[Information supplied — start]

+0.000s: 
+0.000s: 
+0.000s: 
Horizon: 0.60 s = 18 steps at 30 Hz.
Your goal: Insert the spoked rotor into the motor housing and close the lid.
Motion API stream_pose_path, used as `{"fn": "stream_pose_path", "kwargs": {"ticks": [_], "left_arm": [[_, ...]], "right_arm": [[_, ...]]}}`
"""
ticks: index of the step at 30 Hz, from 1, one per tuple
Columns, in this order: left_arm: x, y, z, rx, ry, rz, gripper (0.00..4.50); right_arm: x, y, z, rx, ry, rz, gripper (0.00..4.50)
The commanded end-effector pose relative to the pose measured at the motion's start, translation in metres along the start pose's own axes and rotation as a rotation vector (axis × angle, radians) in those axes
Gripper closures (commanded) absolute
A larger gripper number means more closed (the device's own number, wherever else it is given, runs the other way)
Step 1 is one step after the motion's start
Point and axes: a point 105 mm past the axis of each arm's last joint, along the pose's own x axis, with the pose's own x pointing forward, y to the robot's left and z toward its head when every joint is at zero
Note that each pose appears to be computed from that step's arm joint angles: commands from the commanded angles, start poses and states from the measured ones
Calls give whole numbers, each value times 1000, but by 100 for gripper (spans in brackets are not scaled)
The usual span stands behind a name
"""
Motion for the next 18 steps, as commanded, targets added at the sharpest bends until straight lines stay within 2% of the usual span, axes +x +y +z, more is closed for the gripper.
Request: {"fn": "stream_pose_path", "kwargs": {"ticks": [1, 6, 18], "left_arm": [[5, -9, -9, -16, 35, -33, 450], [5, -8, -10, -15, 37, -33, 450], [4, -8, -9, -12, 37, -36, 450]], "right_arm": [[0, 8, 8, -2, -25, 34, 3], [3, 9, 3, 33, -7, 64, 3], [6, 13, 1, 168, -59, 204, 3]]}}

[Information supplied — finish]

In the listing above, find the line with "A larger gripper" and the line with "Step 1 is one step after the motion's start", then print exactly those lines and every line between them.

= Worked solution =
A larger gripper number means more closed (the device's own number, wherever else it is given, runs the other way)
Step 1 is one step after the motion's start

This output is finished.